> WHAT IS BEING ASKED:
Retype, exactly and with nothing added, the lines from the one showing "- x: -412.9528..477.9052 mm" through the final line of the material. Omit pictures.
════════
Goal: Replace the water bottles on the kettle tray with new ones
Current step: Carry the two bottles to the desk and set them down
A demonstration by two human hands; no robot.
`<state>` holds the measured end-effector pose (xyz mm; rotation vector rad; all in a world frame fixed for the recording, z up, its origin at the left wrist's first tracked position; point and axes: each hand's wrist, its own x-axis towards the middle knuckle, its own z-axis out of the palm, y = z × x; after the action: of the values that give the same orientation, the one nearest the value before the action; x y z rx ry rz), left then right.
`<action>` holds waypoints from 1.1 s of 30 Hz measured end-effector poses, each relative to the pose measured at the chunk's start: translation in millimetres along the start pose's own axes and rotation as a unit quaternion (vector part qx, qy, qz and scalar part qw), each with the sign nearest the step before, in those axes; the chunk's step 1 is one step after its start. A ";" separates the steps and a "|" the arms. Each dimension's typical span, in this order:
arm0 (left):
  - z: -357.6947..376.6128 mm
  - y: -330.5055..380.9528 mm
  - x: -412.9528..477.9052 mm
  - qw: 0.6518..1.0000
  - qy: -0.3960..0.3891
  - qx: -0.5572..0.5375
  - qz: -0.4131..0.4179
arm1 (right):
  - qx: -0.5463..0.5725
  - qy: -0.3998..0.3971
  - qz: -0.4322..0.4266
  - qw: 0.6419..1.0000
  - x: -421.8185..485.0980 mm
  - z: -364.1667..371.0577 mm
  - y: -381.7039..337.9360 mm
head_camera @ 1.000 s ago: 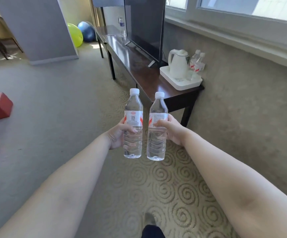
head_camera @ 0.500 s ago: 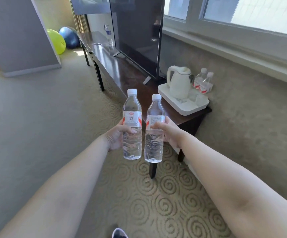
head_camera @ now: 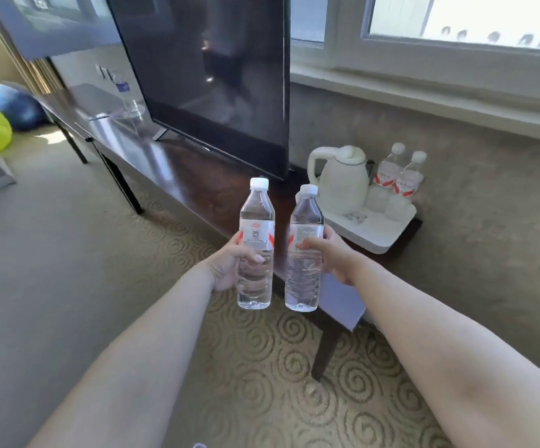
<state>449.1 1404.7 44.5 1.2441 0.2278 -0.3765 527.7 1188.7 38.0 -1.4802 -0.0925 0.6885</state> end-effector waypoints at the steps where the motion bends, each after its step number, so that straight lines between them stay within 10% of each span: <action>1: -11.6 8.0 10.5 1.000 -0.010 -0.002 -0.001 | 0.009 0.010 -0.001 1.000 10.0 4.7 -3.1; 33: -170.5 143.0 311.2 0.950 -0.170 0.236 -0.112 | 0.091 0.285 0.018 0.954 268.6 30.3 -52.8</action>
<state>797.3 1557.4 2.0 1.6012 -0.0231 -0.8715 750.0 1346.1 -3.0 -1.4502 0.4327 0.2674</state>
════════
> EXERCISE RESPONSE:
  - x: -412.9528..477.9052 mm
  - qw: 0.6518..1.0000
  - qy: -0.3960..0.3891
  - qx: -0.5572..0.5375
  - qz: -0.4131..0.4179
arm1 (right):
  - qx: -0.5463..0.5725
  - qy: -0.3998..0.3971
  - qz: -0.4322..0.4266
  - qw: 0.6419..1.0000
  - x: -421.8185..485.0980 mm
  - z: -364.1667..371.0577 mm
  - y: -381.7039..337.9360 mm
head_camera @ 1.000 s ago: 
head_camera @ 0.500 s ago: 
head_camera @ now: 
<state>449.1 1404.7 44.5 1.2441 0.2278 -0.3765 527.7 1188.7 38.0 -1.4802 -0.0925 0.6885</state> end-effector waypoints at the steps where the motion bends, each after its step number, so that straight lines between them stay within 10% of each span: <action>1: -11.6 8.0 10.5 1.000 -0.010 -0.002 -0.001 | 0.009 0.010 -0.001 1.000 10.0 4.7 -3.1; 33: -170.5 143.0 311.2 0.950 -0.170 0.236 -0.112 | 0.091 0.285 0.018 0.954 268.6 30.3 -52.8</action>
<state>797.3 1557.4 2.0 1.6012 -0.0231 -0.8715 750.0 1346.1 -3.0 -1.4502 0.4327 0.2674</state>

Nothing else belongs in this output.